App Fraud 09.04.2018, 08:44 Uhr

Schäden von bis zu 800 Millionen US-Dollar

Der Betrug mit App-Downloads nimmt immer weiter zu und wird zum globalen Problem für die App-Industrie.
Report von AppsFlyer: Bots werden mit über 30% des Mobile Frauds zur gefährlichsten Bedrohung.
Im ersten Quartal 2018 erreichte der entstandene Schaden weltweit 700 bis 800 Millionen US-Dollar. Im Vergleich zum Vorjahr ein Anstieg von 30 Prozent. Neben den finanziellen Einbußen ist der Anteil der betrügerischen Installationen ebenfalls um 15 Prozent angewachsen. Damit sind 11,5 Prozent aller marketinggesteuerten Installationen betroffen. Dies geht aus dem neuesten »The State of Mobile App Install Fraud«-Report von AppsFlyer hervor. Hierfür wurden von September 2017 bis Februar 2018 6.000 Apps und 10 Milliarden Installationen untersucht.

Die jüngste Untersuchung zeigt außerdem, dass sich die Betrugsarten schnell ändern und aktuell immer mehr Bots für Mobile Fraud verantwortlich sind.

Noch im Sommer 2017 waren Device Farms für ein Allzeithoch von 56 Prozent der betrügerischen Installationen verantwortlich. Die Einführung von Protect360 von AppsFlyer brachte Betrüger dazu, ihre Installationsmuster zu ändern und in neue Angriffsformen zu investieren. In der Folge ist Click Flooding sprunghaft angestiegen. Im Anschluss hat AppsFlyer einen Anstieg an Bots beobachtet, die versuchten, AppsFlyers SDK in kleinem Maßstab auf der ganzen Welt zu fälschen. Besorgniserregend ist, dass diese neuen Bots oft mit neuen Verhaltensanomalien einhergingen, die wahrscheinlich das Ergebnis fortgeschrittener, programmatischer Bot-Angriffe sind. Im Februar 2018 überholten Bots die Device Farms als das meistgenutzte Betrugswerkzeug mit einem Anteil von 30 Prozent.

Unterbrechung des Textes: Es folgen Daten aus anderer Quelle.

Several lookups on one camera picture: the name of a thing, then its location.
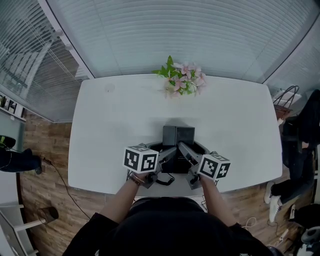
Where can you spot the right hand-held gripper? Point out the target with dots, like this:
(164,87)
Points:
(212,167)

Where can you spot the round silver door knob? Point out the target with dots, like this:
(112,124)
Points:
(68,46)
(59,32)

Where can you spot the white venetian blind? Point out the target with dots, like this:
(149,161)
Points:
(175,35)
(27,65)

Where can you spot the person's left forearm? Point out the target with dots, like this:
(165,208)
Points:
(120,200)

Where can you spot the brown round floor object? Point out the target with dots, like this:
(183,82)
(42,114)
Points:
(48,215)

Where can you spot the white side table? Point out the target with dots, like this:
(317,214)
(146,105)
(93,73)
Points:
(8,190)

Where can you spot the person's black top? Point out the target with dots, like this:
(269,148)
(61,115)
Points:
(167,230)

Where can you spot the black metal rack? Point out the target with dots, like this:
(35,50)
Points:
(12,107)

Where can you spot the black box device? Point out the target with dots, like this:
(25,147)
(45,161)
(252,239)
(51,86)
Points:
(178,135)

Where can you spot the pink flower pot plant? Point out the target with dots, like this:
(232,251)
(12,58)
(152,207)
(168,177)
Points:
(182,80)

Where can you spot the white power strip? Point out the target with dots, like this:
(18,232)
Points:
(283,235)

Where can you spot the person's right forearm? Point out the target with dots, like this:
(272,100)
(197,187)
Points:
(217,202)

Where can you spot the white sneaker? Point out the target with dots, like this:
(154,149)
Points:
(275,208)
(268,193)

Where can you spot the brown handbag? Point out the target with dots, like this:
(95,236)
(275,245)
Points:
(283,111)

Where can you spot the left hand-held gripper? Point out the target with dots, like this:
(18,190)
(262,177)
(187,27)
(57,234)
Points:
(140,161)

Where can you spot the white floor fan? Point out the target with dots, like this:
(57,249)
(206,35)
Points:
(311,240)

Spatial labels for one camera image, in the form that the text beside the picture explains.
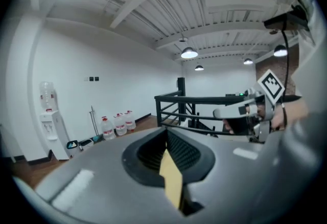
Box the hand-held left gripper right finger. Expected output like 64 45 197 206
166 127 297 224

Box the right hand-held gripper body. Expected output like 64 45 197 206
225 69 286 143

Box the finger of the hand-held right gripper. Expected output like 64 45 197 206
213 103 256 119

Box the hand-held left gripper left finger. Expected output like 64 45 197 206
35 127 183 224

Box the person's right forearm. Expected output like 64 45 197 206
283 98 310 128

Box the person's right hand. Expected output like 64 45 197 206
222 105 288 136

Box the black metal railing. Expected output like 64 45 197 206
154 91 246 140

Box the white rectangular bin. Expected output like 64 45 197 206
79 138 95 149

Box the white bin blue bag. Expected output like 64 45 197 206
66 139 81 158

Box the person's white shirt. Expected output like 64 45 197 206
290 0 327 122

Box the clear water bottle red label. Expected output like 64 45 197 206
124 109 137 131
113 113 128 137
100 116 116 141

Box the white water dispenser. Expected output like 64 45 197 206
39 110 71 161

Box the large clear water jug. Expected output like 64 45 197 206
38 80 58 111

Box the black cable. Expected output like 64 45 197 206
281 29 291 96

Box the black wrist strap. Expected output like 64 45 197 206
281 102 289 127

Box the black square post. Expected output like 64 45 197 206
177 77 186 127

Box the grey mop handle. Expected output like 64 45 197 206
89 105 99 142

Shopping-Apps mit ihren hohen CPIs und ihrer starken Verbreitung haben mit 275 Millionen US-Dollar im ersten Quartal 2018 die größten finanziellen Verluste erlitten. Aber auch Gaming-, Finance- und Travel-Apps waren stark betroffen. Im Gaming-Bereich etwa sind die Auszahlungen zwar viel niedriger, aber die Reichweite ist extrem hoch, so dass sich der Aufwand dennoch lohnt. Entstandener Schaden für die Gaming-Branche: 103 Millionen Euro.